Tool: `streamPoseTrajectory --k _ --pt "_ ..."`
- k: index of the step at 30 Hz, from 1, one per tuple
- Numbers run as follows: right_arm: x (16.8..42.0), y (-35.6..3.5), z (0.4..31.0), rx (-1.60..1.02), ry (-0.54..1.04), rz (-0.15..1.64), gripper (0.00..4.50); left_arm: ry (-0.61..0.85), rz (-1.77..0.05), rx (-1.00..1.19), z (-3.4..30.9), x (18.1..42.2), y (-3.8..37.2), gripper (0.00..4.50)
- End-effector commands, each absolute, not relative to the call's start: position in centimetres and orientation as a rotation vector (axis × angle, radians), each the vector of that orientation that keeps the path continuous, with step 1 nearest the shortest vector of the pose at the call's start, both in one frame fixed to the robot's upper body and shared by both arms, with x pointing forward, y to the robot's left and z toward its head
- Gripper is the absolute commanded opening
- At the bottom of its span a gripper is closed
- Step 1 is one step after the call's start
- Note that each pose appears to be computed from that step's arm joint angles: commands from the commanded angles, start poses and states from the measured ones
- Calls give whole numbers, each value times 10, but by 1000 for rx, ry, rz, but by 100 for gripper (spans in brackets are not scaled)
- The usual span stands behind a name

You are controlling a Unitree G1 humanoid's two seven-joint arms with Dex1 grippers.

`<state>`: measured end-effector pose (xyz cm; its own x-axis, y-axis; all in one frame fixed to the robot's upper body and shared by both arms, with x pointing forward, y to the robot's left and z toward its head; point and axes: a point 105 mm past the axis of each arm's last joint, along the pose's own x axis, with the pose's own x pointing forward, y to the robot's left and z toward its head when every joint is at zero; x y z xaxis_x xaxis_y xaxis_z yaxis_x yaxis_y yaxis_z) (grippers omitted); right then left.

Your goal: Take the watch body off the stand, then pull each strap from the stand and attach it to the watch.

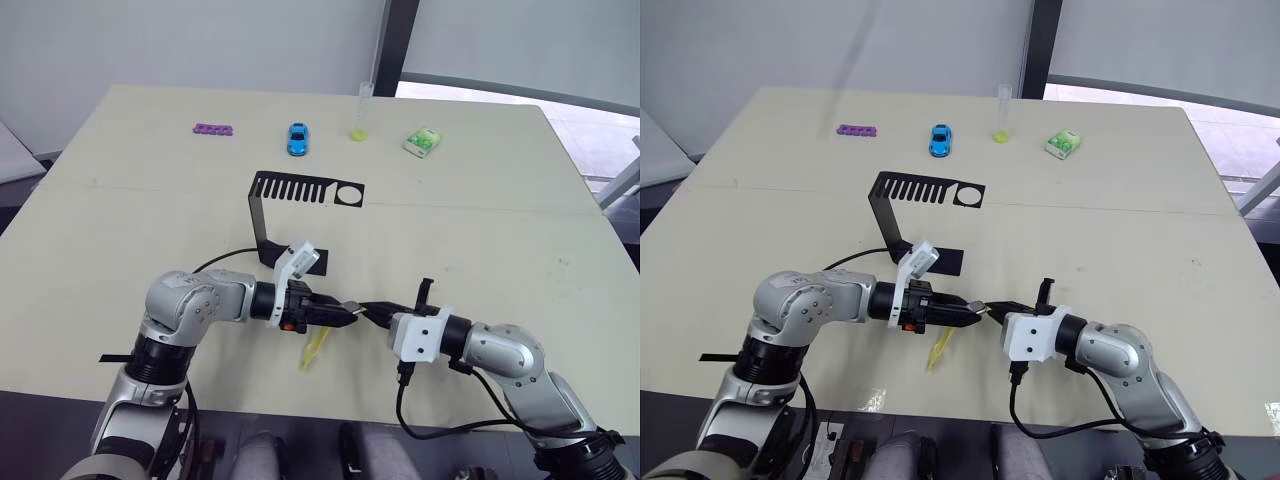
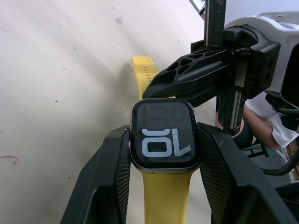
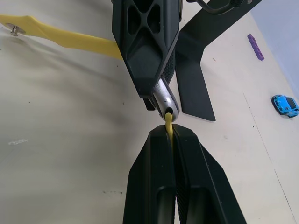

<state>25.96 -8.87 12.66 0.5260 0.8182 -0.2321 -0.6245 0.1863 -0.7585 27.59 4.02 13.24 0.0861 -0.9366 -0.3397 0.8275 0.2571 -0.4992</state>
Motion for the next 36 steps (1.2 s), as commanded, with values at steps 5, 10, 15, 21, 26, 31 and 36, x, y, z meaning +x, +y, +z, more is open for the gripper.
streamPoseTrajectory --k 5,10,15,21,26,31,36 --pt "241 -63 148 -902 -412 1100 0 656 -1386 -174 132 268 19 160" --pt "241 -63 148 -904 -411 1100 0 654 -1374 -173 131 269 19 160" --pt "241 -63 147 -900 -409 1102 0 653 -1377 -174 132 268 18 160" --pt "241 -69 146 -866 -371 1100 0 604 -1406 -185 138 265 18 160" --pt "237 -96 142 -891 -292 1128 147 473 -1464 -181 153 262 26 160" --pt "229 -127 144 -921 -236 1173 398 263 -1557 -79 168 253 45 160" --pt "228 -150 162 -817 -268 1133 444 -41 -1599 157 178 250 64 160"
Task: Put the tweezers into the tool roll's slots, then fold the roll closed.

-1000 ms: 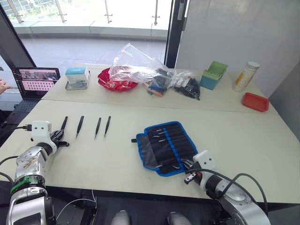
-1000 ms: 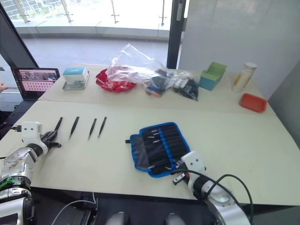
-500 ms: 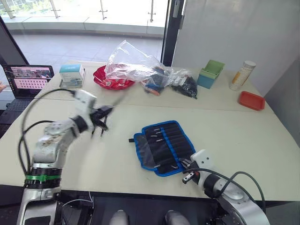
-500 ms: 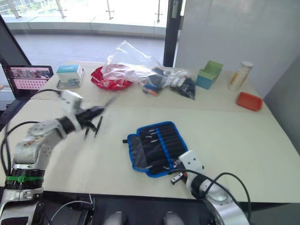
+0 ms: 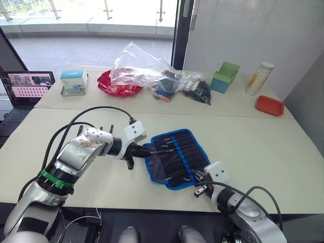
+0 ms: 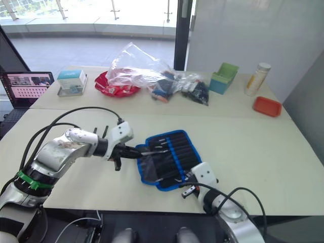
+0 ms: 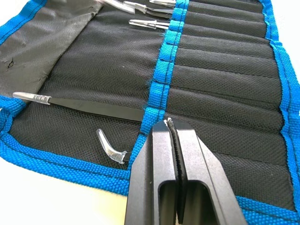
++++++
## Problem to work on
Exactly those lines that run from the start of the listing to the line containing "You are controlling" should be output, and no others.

## Completed task
Tool: `streamPoseTrajectory --k _ --pt "_ ..."`
- k: index of the step at 30 Hz, from 1, one per tuple
- Numbers run as follows: right_arm: x (16.8..42.0), y (-35.6..3.5), z (0.4..31.0), rx (-1.60..1.02), ry (-0.54..1.04), rz (-0.15..1.64), gripper (0.00..4.50); left_arm: ry (-0.61..0.85), rz (-1.77..0.05), rx (-1.00..1.19), z (-3.4..30.9), x (18.1..42.2), y (-3.8..37.2), gripper (0.00..4.50)
- End-effector commands, each absolute, not relative to the call's start: position in centimetres and orientation as a rotation vector (axis × angle, radians), each the vector of that orientation that keeps the path continuous, with step 1 nearest the shortest vector of the pose at the call's start, both in one frame fixed to the robot's upper body and shared by both arms, with x pointing forward, y to the robot's left and z toward its head
- Gripper is the absolute commanded opening
- At the bottom of its span a gripper is closed
- Step 1 is one step after the call's start
- Note that each pose appears to be computed from that step's arm joint angles: commands from the commanded angles, start poses and states from the measured ones
- Calls give whole numbers, each value times 10, but by 1000 for rx, ry, rz, but by 100 for gripper (spans in brackets are not scaled)
- The usual span stands behind a name

You are controlling a Unitree G1 humanoid's two seven-joint arms with Dex1 grippers.

As written, the answer is complete.